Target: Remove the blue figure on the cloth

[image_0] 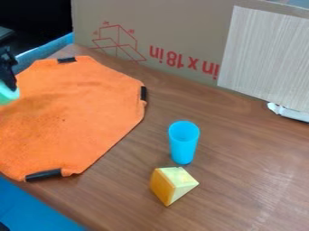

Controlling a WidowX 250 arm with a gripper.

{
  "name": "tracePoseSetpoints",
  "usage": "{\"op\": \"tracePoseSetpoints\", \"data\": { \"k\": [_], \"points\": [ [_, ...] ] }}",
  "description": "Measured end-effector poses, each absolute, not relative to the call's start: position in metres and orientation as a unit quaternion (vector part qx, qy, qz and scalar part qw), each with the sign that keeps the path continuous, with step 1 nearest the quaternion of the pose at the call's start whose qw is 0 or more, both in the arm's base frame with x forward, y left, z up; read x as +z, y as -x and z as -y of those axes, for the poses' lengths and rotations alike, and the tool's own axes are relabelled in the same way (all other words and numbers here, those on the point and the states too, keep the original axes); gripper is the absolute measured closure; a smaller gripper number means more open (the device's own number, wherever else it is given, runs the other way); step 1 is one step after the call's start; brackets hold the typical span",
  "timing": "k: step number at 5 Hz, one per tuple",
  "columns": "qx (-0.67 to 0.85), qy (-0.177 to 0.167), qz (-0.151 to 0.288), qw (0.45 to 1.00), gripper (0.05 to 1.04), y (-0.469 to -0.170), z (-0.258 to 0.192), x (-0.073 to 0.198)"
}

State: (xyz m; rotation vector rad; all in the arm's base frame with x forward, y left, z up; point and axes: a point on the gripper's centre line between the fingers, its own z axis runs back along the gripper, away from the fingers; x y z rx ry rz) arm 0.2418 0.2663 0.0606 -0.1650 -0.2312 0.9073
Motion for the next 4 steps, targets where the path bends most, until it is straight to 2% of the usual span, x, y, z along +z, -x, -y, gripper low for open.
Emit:
{"op": "tracePoseSetpoints", "data": {
  "k": [1, 2, 3, 4],
  "points": [
    [0.405, 0.09, 0.13, 0.9, 0.415, -0.256, -0.249, 0.077],
    [0.358, 0.078, 0.152, 0.918, 0.415, -0.274, -0.209, 0.093],
    [0.321, 0.05, 0.165, 0.931, 0.415, -0.287, -0.175, 0.095],
    [0.298, 0.047, 0.165, 0.939, 0.415, -0.304, -0.148, 0.095]
  ]
}}
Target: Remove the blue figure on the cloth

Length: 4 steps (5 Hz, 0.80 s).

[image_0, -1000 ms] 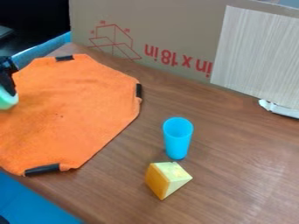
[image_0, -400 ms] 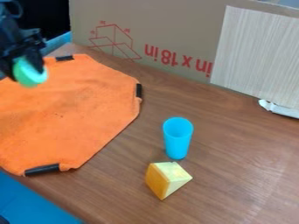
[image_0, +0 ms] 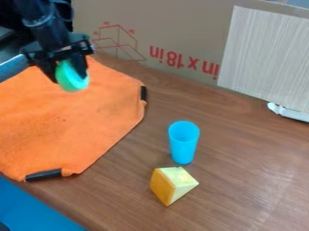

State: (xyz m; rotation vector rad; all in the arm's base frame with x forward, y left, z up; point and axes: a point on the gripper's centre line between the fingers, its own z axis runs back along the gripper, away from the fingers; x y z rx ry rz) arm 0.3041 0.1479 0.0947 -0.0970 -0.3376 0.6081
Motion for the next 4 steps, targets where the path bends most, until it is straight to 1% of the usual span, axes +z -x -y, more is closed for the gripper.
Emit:
{"op": "tracePoseSetpoints", "data": {
  "k": [1, 3, 4],
  "points": [
    [0.289, 0.036, 0.163, 0.943, 0.415, -0.325, -0.125, 0.085],
    [0.276, 0.022, 0.145, 0.95, 0.415, -0.386, -0.097, 0.061],
    [0.256, 0.039, 0.132, 0.957, 0.415, -0.411, -0.08, 0.048]
  ]
}}
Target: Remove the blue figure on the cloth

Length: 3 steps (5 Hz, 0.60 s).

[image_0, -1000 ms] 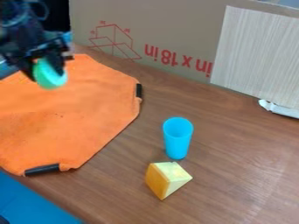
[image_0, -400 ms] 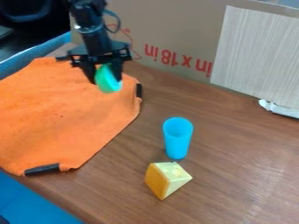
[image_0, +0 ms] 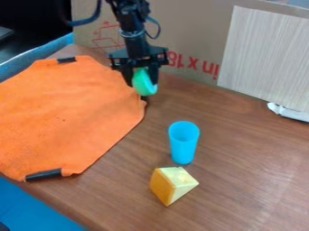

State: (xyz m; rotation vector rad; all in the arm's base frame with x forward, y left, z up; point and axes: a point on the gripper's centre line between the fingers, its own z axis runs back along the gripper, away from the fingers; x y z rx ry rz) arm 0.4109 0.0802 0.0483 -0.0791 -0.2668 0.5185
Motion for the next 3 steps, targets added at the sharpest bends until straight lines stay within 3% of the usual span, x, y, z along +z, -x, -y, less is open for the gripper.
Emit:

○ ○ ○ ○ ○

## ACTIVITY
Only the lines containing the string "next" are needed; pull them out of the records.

## ANSWER TO THIS PROBLEM
Motion for the next 4 steps, targets where the path bends most, until it is straight to 2% of the usual span, x, y, z along +z, -x, -y, gripper low for open.
Motion for the next 4 steps, targets where the path bends most, until it is straight to 1% of the usual span, axes +z -x -y, more is closed for the gripper.
Motion for the next 3 steps, targets added at the sharpest bends until straight lines stay within 3% of the usual span, x, y, z along +z, -x, -y, less is open for the gripper.

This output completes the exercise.